Ventilator-induced diaphragm dysfunction in critical illness

Abstract

Mechanical ventilation (MV) is life-saving for patients with acute respiratory failure but also causes difficult liberation of patients from ventilator due to rapid decrease of diaphragm muscle endurance and strength, which is termed ventilator-induced diaphragmatic damage (VIDD). Numerous studies have revealed that VIDD could increase extubation failure, ICU stay, ICU mortality, and healthcare expenditures. However, the mechanisms of VIDD, potentially involving a multistep process including muscle atrophy, oxidative loads, structural damage, and muscle fiber remodeling, are not fully elucidated. Further research is necessary to unravel mechanistic framework for understanding the molecular mechanisms underlying VIDD, especially mitochondrial dysfunction and increased mitochondrial oxidative stress, and develop better MV strategies, rehabilitative programs, and pharmacologic agents to translate this knowledge into clinical benefits.

Keywords: Acute lung injury; endotoxemia; mitochondria; nuclear factor-κB; toll-like receptor 4; ventilator-induced diaphragm dysfunction.

Figure 1.

Schematic of the signaling pathway implicated in VIDD development. Endotoxin- or hyperoxia-induced augmentation of mechanical stretch-mediated ROS generation and diaphragm injury are associated with diaphragm proteolysis, apoptosis, mitochondrial dysfunction, autophagy, as well as activation of the caspase-3, calpain, and ubiquitin–proteasome pathways.
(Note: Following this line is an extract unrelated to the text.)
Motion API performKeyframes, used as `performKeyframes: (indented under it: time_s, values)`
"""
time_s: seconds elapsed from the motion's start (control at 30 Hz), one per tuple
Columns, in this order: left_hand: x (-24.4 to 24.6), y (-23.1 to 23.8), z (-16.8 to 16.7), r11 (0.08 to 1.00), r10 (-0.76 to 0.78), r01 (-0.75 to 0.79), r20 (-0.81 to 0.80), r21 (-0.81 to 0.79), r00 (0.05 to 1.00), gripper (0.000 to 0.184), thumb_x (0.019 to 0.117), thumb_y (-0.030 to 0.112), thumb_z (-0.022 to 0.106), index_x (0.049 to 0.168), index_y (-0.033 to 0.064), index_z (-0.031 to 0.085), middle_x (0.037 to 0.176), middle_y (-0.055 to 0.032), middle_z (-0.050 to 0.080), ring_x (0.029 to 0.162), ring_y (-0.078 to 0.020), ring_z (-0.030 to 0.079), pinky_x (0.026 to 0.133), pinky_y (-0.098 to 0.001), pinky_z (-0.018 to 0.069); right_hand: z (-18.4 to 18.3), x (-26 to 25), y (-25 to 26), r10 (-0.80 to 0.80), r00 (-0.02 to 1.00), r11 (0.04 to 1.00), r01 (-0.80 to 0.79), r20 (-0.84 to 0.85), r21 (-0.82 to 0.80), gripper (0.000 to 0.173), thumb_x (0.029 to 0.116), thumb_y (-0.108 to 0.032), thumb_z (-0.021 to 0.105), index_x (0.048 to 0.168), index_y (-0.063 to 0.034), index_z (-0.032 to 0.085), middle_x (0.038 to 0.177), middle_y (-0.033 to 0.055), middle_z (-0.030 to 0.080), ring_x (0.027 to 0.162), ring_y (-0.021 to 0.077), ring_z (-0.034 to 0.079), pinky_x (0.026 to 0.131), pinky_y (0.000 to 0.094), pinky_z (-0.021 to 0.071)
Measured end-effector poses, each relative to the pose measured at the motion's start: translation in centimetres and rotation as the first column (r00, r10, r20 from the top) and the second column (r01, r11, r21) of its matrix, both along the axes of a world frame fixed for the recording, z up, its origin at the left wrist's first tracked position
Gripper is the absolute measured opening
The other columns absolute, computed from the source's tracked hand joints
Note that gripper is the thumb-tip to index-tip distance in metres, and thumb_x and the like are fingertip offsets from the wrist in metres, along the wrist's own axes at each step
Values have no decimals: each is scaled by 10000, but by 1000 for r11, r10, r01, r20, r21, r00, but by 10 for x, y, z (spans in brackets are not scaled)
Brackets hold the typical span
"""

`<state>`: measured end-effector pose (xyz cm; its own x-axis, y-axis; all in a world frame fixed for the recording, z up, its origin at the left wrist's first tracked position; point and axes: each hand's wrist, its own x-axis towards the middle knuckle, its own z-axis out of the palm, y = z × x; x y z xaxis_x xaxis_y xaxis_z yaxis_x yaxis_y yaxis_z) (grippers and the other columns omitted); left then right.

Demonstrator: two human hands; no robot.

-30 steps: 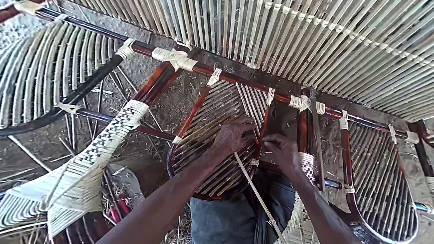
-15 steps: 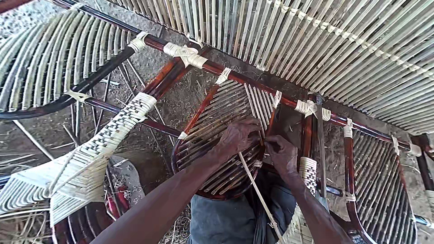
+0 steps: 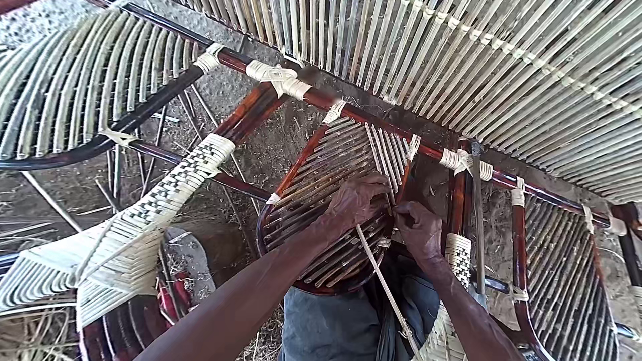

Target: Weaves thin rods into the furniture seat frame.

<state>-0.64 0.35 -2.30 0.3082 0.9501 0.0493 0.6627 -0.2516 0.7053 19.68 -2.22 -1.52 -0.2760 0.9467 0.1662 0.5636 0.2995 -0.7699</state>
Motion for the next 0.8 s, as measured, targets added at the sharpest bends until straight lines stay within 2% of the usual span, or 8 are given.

Diaphragm weakness can be attenuated by administering iPSCs, antioxidants, theophylline, levosimendan, or rapamycin, or through partial support MV or diaphragm pacing through PI3K/Akt, Src, and TLR4 pathway inhibition. Akt: serine/threonine kinase/protein kinase B; Bax: Bcl2-associated X; Bim: Bcl2-interacting mediator; Bnip3: Bcl-2 nineteen-kilodalton interacting protein 3; FoxO1: Class O of forkhead box1; iPSCs: Induced pluripotent stem cells; LC3: light chain 3; mTOR: mammalian target of rapamycin; MuRF-1: muscle ring finger-1; NADPH: nicotinamine adenine dinucleotide phosphate; NF-κB: nuclear factor kappa B; PI3-K: phosphoinositide 3-OH kinase; ROS: reactive oxygen species; TLR4: toll-like receptor 4; VIDD: ventilator-induced diaphragm dysfunction. (A color version of this figure is available in the online journal.)